Mycobacterium abscessus (Mab) is a rapidly growing species of multidrug-resistant nontuberculous mycobacteria that has emerged as a growing threat to individuals with cystic fibrosis and other pre-existing chronic lung diseases. Mab pulmonary infections are difficult, or sometimes impossible, to treat and result in accelerated lung function decline and premature death. There is therefore an urgent need to develop novel antibiotics with improved efficacy. tRNA (m1G37) methyltransferase (TrmD) is a promising target for novel antibiotics. It is essential in Mab and other mycobacteria, improving reading frame maintenance on the ribosome to prevent frameshift errors. In this work, a fragment-based approach was employed with the merging of two fragments bound to the active site, followed by structure-guided elaboration to design potent nanomolar inhibitors against Mab TrmD. Several of these compounds exhibit promising activity against mycobacterial species, including Mycobacterium tuberculosis and Mycobacterium leprae in addition to Mab, supporting the use of TrmD as a target for the development of antimycobacterial compounds.
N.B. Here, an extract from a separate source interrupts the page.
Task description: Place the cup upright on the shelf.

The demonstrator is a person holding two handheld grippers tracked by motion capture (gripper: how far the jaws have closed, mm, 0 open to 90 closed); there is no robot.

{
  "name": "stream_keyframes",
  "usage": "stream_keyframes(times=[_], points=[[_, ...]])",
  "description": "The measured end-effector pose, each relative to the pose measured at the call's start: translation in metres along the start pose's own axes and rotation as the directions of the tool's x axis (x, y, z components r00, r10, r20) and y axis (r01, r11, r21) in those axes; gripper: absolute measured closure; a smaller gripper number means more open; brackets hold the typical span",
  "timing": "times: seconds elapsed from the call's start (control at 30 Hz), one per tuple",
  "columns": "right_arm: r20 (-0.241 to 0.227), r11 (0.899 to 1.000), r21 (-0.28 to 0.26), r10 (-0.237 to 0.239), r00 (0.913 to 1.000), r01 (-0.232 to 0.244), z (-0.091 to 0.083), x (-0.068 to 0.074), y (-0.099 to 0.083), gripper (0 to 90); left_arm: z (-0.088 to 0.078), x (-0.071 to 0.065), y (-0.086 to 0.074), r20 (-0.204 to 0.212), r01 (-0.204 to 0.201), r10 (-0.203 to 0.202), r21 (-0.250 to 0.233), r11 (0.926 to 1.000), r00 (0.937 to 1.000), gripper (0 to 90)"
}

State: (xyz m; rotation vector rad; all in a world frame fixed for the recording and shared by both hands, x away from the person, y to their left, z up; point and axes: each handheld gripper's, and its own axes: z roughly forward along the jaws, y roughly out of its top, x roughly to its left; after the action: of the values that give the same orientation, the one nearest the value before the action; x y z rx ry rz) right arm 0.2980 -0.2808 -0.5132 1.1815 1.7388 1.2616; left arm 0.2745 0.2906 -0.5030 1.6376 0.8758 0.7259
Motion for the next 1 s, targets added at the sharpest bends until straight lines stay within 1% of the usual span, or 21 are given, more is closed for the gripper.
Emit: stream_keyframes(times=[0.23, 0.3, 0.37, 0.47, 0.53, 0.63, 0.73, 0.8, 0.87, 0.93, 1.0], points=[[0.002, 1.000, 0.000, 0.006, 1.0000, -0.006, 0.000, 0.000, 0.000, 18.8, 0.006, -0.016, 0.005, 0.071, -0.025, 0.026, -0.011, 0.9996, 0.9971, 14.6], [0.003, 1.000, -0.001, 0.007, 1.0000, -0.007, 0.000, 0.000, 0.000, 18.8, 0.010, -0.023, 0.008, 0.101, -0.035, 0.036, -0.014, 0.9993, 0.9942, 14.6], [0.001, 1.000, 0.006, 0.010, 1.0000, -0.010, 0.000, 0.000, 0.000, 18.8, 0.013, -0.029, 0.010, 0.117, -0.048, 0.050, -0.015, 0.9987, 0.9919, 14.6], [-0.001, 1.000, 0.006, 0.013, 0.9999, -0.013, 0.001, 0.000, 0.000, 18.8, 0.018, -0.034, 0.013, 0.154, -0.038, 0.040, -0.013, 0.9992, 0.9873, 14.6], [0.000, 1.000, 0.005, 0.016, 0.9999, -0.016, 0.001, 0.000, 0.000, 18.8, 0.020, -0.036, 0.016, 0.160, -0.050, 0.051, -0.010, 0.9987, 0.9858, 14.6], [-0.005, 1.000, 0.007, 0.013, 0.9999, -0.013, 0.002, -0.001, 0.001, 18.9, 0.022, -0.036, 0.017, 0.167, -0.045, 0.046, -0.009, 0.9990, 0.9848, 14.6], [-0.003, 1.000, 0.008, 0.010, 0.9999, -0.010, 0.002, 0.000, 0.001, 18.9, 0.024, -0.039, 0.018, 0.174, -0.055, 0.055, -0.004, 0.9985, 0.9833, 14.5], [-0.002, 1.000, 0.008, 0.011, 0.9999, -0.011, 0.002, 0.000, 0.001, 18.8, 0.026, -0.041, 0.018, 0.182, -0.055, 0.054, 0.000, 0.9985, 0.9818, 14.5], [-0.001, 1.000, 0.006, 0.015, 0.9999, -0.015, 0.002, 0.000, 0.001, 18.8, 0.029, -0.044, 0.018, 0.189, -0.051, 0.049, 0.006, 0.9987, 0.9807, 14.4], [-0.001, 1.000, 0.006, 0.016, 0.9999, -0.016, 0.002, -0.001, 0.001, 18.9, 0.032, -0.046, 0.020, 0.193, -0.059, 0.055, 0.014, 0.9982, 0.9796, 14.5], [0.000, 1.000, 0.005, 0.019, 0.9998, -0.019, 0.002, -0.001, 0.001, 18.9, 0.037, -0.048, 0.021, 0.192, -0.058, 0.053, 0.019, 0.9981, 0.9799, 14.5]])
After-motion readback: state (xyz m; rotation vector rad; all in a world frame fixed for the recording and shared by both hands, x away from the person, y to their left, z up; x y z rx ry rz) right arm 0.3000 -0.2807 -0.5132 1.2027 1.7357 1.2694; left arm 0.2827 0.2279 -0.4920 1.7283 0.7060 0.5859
Improving cytotoxic properties of ferrocenes by incorporation of saturated N-heterocycles

A family of ferrocene derivatives of the general formula [Fe(η5-C5H4CH2(p-C6H4)CH2(N-het))2] bearing saturated six- and five-membered N-heterocycles (N-het) was prepar

Design, synthesis and AChE inhibitory activity of indanone and aurone derivatives

A new series of indanone and aurone derivatives have been synthesized and tested for in vitro AChE inhibitory activity by modified Ellman method. Most of them exhibit AChE inhibitory activities superior to rivastigmine. Further, the most potent compound 1g was selected to evaluate the effect on the acquisition and memory impairment by mice step-down passive avoidance test.